⟨

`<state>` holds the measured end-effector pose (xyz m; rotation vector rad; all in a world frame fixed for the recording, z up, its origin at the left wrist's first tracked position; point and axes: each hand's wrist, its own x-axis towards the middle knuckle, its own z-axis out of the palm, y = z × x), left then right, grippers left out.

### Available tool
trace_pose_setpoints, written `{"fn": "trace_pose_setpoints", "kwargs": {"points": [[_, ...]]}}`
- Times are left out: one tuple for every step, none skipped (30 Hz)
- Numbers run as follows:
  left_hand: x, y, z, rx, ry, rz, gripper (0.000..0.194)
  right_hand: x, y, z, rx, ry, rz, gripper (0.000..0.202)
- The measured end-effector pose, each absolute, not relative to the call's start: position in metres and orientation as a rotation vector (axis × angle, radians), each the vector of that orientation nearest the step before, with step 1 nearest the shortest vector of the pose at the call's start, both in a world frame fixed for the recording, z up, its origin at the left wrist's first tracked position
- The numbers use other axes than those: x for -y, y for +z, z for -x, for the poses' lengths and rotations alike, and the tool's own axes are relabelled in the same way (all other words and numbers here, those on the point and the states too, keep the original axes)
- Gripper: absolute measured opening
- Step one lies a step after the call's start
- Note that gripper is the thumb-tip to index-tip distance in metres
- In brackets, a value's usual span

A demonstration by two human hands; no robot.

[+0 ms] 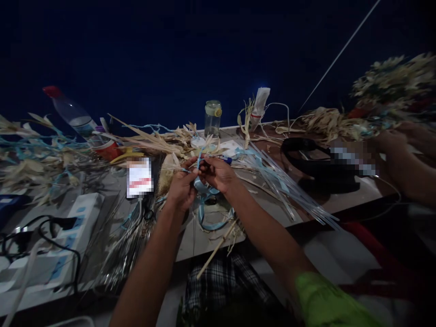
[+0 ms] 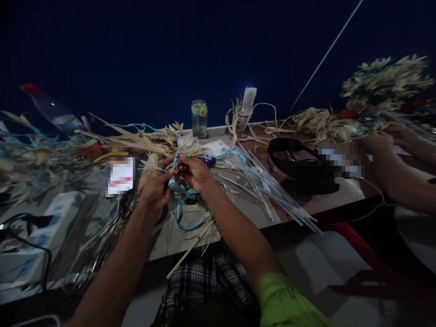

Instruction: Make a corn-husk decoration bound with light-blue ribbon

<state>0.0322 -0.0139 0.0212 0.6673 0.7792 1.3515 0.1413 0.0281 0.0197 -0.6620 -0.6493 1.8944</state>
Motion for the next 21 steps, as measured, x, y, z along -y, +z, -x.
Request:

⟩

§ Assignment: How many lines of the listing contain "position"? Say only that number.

§ The completed task: 2